À notre humble avis, on arrive à cette situation lorsqu’on se contente de gérer la crise au lieu de la solutionner. Il faut combattre la notion de frustration relative, ouvrir la voie à une conception plus sociologique du bien-être basée sur le collectif et pas sur l’individuel. Mais combattre une crise n’est pas simplement le fait du gouvernant, autrement dit l’État est-il responsable du bonheur de chacun ? L’État est appelé à cet égard à révéler ce que sa population veut, ce qui la rend heureuse. Il ne s’agit pas d’apporter une solution systématique à tous les domaines mais toujours envisager l’intervention de façon pragmatique en fonction de l’adaptabilité et des résultats obtenus pour chaque problème.
L’autre facteur du bonheur : l’université et la recherche scientifique
Depuis Eureka jusqu’à l’invention du vaccin anti-Covid, la recherche scientifique maîtrisée et bien pensée a toujours été un élément du bonheur de la population car toute recherche est une aventure et que les gens aventureux sont les plus heureux.
L’État heureux est celui qui permet à l’étudiant, au chercheur et à l’enseignant, en fait une part très importante de sa population, de gravir des échelons avec motivation, de sortir de la routine et de la fragilité dans lesquels ils se retrouveraient s’ils étaient démunis de ce facteur indispensable au développement et au bonheur du pays.
L’efficacité d’une recherche scientifique n’est pas réduite à des montants et à des crédits colossaux. La prise en charge rationnelle des ressources humaines existantes et l’utilisation intelligente des possibilités de la diaspora peuvent être des conditions pour une recherche scientifique efficace, qui aide le pays à faire le bon choix et à concrétiser les options politiques, socio-économiques, culturelles et techniques qu’il fait pour son développement.

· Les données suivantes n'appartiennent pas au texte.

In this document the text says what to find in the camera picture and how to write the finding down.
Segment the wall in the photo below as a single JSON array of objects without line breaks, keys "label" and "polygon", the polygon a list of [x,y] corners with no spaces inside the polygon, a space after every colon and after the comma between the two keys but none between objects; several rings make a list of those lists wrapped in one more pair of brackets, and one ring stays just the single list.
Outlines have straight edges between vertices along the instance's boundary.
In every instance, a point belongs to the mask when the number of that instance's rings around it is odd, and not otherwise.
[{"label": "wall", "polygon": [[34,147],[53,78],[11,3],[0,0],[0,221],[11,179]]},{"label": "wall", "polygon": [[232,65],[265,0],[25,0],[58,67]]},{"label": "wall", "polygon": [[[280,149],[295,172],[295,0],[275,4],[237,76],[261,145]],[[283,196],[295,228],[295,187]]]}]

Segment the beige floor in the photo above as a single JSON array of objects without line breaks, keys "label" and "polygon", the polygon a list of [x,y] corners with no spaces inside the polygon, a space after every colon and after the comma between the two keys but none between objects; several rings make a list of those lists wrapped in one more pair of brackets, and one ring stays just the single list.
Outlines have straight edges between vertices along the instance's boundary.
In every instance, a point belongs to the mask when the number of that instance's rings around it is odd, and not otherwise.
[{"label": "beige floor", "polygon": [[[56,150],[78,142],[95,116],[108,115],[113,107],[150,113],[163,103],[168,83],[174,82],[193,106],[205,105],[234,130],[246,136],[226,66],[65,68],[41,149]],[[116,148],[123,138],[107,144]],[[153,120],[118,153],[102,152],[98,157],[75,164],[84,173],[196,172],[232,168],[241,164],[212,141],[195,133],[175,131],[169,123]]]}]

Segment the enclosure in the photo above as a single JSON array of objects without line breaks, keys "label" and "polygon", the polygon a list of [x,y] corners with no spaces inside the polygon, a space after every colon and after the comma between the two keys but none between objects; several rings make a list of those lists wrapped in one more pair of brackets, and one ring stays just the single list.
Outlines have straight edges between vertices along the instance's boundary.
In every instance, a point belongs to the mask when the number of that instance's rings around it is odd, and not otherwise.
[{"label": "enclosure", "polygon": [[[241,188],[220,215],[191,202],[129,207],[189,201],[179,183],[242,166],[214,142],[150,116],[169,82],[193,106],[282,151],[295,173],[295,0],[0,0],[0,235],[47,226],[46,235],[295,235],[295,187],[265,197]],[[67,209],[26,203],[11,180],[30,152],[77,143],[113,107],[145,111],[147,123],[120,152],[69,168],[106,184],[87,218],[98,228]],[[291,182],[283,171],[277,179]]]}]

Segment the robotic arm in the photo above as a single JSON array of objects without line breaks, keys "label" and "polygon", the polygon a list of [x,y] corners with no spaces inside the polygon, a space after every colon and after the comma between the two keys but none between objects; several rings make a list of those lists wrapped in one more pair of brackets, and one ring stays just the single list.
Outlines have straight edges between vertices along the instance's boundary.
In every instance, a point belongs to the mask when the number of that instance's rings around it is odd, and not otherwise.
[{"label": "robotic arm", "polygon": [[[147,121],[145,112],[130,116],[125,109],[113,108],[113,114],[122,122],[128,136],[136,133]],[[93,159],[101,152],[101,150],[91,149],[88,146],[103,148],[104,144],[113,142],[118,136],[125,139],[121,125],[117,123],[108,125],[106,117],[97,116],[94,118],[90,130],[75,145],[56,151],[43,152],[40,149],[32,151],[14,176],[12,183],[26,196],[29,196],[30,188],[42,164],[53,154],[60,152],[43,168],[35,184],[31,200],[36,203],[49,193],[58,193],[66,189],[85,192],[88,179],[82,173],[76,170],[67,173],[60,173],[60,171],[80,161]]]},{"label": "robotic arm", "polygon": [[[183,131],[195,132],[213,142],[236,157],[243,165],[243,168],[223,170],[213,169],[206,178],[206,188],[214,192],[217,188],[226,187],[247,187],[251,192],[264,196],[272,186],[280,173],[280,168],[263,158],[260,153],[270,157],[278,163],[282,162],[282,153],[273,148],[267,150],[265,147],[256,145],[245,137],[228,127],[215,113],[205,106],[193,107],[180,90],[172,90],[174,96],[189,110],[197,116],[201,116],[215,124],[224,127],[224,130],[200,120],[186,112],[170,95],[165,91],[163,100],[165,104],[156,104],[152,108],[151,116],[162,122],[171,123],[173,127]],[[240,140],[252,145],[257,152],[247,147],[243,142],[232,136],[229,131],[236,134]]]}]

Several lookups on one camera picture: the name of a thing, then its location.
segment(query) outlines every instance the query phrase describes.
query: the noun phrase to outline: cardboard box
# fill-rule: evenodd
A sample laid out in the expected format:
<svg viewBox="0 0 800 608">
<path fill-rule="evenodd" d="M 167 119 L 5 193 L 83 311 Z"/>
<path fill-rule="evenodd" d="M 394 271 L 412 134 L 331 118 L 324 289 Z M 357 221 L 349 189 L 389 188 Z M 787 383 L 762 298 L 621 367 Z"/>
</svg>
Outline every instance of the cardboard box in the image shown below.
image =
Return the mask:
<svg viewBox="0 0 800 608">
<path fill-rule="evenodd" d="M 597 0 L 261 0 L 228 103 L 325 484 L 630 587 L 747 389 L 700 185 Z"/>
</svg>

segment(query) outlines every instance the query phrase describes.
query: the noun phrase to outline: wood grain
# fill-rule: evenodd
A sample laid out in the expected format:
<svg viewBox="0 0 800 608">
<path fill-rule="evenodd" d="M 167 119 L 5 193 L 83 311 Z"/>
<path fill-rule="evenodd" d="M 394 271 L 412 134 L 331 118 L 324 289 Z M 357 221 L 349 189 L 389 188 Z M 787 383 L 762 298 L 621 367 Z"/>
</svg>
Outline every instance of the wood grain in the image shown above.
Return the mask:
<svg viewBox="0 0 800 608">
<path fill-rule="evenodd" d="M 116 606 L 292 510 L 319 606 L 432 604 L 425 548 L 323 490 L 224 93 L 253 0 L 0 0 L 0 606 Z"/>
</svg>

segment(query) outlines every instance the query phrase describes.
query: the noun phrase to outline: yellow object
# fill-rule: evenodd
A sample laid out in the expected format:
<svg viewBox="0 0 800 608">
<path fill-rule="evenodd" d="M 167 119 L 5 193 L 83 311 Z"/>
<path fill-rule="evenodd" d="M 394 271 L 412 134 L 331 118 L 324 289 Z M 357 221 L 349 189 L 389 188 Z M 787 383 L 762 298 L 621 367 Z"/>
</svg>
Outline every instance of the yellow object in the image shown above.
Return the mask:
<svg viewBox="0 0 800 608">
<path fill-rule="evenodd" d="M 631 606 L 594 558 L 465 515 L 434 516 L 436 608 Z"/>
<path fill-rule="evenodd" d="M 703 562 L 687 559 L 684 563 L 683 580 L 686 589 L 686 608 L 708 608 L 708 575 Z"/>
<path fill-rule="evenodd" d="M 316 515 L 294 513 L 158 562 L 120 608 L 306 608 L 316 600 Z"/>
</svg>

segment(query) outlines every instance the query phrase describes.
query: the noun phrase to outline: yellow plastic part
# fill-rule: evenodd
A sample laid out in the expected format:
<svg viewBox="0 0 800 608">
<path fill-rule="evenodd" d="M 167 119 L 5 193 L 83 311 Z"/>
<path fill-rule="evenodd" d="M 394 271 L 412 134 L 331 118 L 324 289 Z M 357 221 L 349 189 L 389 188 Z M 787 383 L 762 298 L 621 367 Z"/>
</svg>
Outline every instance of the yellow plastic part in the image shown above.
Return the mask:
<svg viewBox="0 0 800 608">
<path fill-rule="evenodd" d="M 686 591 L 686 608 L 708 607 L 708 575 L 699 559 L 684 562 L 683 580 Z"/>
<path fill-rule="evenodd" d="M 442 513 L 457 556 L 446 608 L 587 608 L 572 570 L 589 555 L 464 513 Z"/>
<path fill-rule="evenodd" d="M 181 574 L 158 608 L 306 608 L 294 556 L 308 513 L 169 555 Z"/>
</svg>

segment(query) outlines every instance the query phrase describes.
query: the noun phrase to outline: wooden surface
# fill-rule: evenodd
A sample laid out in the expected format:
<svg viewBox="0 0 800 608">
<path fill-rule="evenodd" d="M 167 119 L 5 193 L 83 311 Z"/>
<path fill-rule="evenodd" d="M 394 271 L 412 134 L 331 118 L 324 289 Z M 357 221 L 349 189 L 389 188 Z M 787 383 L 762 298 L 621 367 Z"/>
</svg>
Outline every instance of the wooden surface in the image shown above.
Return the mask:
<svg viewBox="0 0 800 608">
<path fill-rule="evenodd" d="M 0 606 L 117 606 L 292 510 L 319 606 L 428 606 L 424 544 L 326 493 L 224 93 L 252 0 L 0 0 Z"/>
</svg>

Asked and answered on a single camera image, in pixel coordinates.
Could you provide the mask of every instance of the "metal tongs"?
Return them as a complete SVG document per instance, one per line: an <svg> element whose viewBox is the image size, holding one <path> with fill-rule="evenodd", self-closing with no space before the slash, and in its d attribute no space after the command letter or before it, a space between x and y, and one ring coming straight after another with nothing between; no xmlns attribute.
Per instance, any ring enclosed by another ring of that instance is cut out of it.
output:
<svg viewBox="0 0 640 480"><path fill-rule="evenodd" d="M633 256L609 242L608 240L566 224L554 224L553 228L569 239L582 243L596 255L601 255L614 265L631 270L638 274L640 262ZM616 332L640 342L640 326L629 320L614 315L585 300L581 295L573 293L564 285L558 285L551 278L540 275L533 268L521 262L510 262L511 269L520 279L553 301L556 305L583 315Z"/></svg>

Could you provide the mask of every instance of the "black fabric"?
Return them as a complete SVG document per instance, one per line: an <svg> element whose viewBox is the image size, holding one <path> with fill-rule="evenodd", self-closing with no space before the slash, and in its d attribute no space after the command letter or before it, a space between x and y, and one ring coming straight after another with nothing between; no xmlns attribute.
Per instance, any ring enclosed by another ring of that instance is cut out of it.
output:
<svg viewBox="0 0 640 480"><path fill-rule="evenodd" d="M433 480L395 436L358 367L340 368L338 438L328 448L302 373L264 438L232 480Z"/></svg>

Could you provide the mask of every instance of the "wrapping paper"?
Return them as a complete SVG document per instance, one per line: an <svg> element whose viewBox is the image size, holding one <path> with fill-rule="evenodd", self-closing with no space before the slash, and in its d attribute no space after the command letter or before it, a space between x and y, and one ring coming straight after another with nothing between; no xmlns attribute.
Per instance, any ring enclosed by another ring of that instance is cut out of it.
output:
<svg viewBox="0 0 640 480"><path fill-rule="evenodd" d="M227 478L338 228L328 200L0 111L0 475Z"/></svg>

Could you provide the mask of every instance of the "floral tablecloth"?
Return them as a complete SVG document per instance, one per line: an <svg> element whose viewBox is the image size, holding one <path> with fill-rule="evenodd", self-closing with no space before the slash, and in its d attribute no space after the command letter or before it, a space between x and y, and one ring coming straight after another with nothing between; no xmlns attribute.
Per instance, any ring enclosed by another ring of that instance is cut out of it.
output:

Tout comme elle lui permet d’atteindre au moins les objectifs suivants : connaître et maîtriser ses possibilités, ses richesses, ses potentialités et ses faiblesses, développer, innover et adapter ce qui existe, participer au progrès mondial des connaissances…
En conclusion
Le bonheur est quelque chose qui se vit et qui s’accomplit par la satisfaction matérielle et la relation avec les autres car on n’est jamais heureux sans les autres.
Un État heureux est celui qui permet que s’édifient les qualités d’un individu heureux, à savoir la détermination, le sens du contrôle, l’optimisme et la motivation, la stabilité émotionnelle et de conscience et, enfin, la qualité des relations sociales. Tout au long de ces quelques lignes, nous nous sommes intéressés à la relation bonheur et politique. Si l’État n’est pas responsable du bonheur de chacun, il est, en revanche, responsable des conditions à mettre en place pour que chacun puisse construire son bonheur dans la société.
Alors, in fine, en cette nouvelle année que nous espérons la meilleure pour notre pays, nous souhaitons à chaque lecteur du quotidien Le Soir d’Algérie de recevoir des évènements heureux et qu’il sache se tourner vers eux à la manière du tournesol qui reçoit la lumière et se tourne vers elle, ce qui donne de la joie au cœur de la fleur et des rayons de soleil à ses pétales.
K. B.
(*) Professeur des universités. Expert de l’ESRS et conduite du changement.